== EXERCISE REQUIREMENTS ==
A faithful copy of each entry below is expected, with the images removed.

[Data excerpts]
********
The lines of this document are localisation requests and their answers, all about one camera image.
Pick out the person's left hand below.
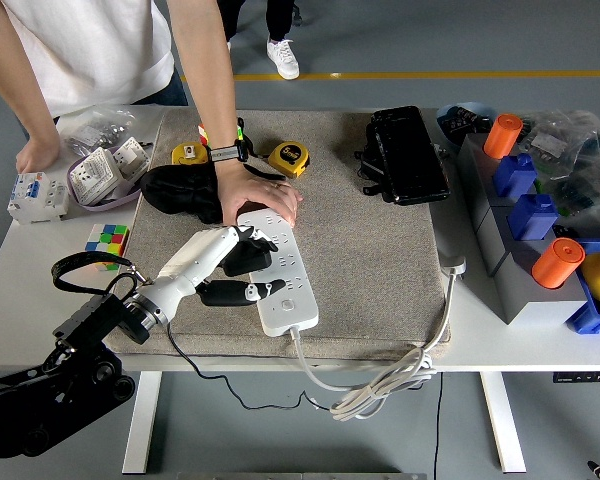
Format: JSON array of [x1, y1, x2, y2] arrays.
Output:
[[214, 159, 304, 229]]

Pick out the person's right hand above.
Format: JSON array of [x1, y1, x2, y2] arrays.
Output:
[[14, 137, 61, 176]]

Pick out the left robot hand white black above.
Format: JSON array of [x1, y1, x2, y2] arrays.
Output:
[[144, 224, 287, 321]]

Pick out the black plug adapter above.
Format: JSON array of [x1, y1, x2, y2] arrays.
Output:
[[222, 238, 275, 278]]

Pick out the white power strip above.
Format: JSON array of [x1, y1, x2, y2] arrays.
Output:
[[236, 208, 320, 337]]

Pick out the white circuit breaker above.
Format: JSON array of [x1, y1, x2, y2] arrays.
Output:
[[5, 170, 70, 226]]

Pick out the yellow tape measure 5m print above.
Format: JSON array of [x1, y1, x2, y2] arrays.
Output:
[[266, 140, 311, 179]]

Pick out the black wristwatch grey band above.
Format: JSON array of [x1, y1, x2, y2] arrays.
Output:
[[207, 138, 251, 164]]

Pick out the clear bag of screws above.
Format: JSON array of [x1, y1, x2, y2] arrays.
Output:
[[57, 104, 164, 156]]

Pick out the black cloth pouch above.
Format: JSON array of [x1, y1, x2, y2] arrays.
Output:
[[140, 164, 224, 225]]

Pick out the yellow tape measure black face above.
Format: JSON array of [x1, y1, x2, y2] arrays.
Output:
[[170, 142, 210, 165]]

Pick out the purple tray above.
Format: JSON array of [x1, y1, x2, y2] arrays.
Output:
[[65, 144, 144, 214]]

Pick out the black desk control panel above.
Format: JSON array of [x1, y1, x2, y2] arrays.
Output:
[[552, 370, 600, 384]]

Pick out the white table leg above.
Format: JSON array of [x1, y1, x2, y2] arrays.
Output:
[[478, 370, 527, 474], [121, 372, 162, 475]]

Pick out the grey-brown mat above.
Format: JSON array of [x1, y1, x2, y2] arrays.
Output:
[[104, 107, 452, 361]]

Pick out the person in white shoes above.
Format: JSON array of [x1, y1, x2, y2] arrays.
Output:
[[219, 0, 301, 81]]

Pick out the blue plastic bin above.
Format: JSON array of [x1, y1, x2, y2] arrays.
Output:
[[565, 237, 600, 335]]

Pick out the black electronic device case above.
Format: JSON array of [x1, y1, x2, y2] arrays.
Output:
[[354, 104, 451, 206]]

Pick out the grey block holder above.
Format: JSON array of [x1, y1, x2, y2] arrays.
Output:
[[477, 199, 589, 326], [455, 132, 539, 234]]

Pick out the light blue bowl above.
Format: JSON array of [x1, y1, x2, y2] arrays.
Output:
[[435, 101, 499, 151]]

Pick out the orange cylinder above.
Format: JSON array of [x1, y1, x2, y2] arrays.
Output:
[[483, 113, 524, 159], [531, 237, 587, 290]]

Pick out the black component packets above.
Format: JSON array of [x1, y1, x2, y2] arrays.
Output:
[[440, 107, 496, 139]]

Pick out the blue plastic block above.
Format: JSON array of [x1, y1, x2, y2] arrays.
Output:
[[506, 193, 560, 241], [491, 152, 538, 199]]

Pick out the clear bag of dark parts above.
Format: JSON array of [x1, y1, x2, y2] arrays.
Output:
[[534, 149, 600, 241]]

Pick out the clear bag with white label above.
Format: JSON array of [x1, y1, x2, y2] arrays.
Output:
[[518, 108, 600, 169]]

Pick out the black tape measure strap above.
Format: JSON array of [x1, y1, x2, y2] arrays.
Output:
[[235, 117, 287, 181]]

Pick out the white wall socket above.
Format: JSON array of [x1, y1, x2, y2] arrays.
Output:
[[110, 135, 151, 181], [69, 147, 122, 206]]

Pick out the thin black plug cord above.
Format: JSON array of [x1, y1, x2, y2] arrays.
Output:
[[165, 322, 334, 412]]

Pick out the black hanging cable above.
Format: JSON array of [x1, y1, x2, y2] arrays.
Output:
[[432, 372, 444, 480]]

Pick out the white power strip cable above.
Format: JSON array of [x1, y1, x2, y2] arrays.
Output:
********
== REPLY TO THE TASK ==
The lines of this document are localisation requests and their answers, all about one camera image.
Pick out the person's left hand below.
Format: JSON array of [x1, y1, x2, y2] arrays.
Output:
[[214, 159, 304, 229]]

Pick out the person's right hand above.
Format: JSON array of [x1, y1, x2, y2] arrays.
Output:
[[14, 137, 61, 176]]

Pick out the left robot hand white black above.
Format: JSON array of [x1, y1, x2, y2] arrays.
Output:
[[144, 224, 287, 321]]

Pick out the black plug adapter above.
Format: JSON array of [x1, y1, x2, y2] arrays.
Output:
[[222, 238, 275, 278]]

Pick out the white power strip above.
Format: JSON array of [x1, y1, x2, y2] arrays.
Output:
[[236, 208, 320, 337]]

Pick out the white circuit breaker above.
Format: JSON array of [x1, y1, x2, y2] arrays.
Output:
[[5, 170, 70, 226]]

Pick out the yellow tape measure 5m print above.
Format: JSON array of [x1, y1, x2, y2] arrays.
Output:
[[266, 140, 311, 179]]

Pick out the black wristwatch grey band above.
Format: JSON array of [x1, y1, x2, y2] arrays.
Output:
[[207, 138, 251, 164]]

Pick out the clear bag of screws above.
Format: JSON array of [x1, y1, x2, y2] arrays.
Output:
[[57, 104, 164, 156]]

Pick out the black cloth pouch above.
Format: JSON array of [x1, y1, x2, y2] arrays.
Output:
[[140, 164, 224, 225]]

Pick out the yellow tape measure black face above.
Format: JSON array of [x1, y1, x2, y2] arrays.
Output:
[[170, 142, 210, 165]]

Pick out the purple tray above.
Format: JSON array of [x1, y1, x2, y2] arrays.
Output:
[[65, 144, 144, 214]]

Pick out the black desk control panel above.
Format: JSON array of [x1, y1, x2, y2] arrays.
Output:
[[552, 370, 600, 384]]

Pick out the white table leg above.
Format: JSON array of [x1, y1, x2, y2] arrays.
Output:
[[478, 370, 527, 474], [121, 372, 162, 475]]

Pick out the grey-brown mat above.
Format: JSON array of [x1, y1, x2, y2] arrays.
Output:
[[104, 107, 452, 361]]

Pick out the person in white shoes above.
Format: JSON array of [x1, y1, x2, y2] arrays.
Output:
[[219, 0, 301, 81]]

Pick out the blue plastic bin above.
Format: JSON array of [x1, y1, x2, y2] arrays.
Output:
[[565, 237, 600, 335]]

Pick out the black electronic device case above.
Format: JSON array of [x1, y1, x2, y2] arrays.
Output:
[[354, 104, 451, 206]]

Pick out the grey block holder above.
Format: JSON array of [x1, y1, x2, y2] arrays.
Output:
[[477, 199, 589, 326], [455, 132, 539, 234]]

Pick out the light blue bowl above.
Format: JSON array of [x1, y1, x2, y2] arrays.
Output:
[[435, 101, 499, 151]]

Pick out the orange cylinder above.
Format: JSON array of [x1, y1, x2, y2] arrays.
Output:
[[483, 113, 524, 159], [531, 237, 587, 290]]

Pick out the black component packets above.
Format: JSON array of [x1, y1, x2, y2] arrays.
Output:
[[440, 107, 496, 139]]

Pick out the blue plastic block above.
Format: JSON array of [x1, y1, x2, y2] arrays.
Output:
[[506, 193, 560, 241], [491, 152, 538, 199]]

Pick out the clear bag of dark parts above.
Format: JSON array of [x1, y1, x2, y2] arrays.
Output:
[[534, 149, 600, 241]]

Pick out the clear bag with white label above.
Format: JSON array of [x1, y1, x2, y2] arrays.
Output:
[[518, 108, 600, 169]]

Pick out the black tape measure strap above.
Format: JSON array of [x1, y1, x2, y2] arrays.
Output:
[[235, 117, 287, 181]]

Pick out the white wall socket above.
Format: JSON array of [x1, y1, x2, y2] arrays.
Output:
[[110, 135, 151, 181], [69, 147, 122, 206]]

Pick out the thin black plug cord above.
Format: JSON array of [x1, y1, x2, y2] arrays.
Output:
[[165, 322, 334, 412]]

Pick out the black hanging cable above.
Format: JSON array of [x1, y1, x2, y2] arrays.
Output:
[[432, 372, 444, 480]]

Pick out the white power strip cable above.
Format: JSON array of [x1, y1, x2, y2] arrays.
Output:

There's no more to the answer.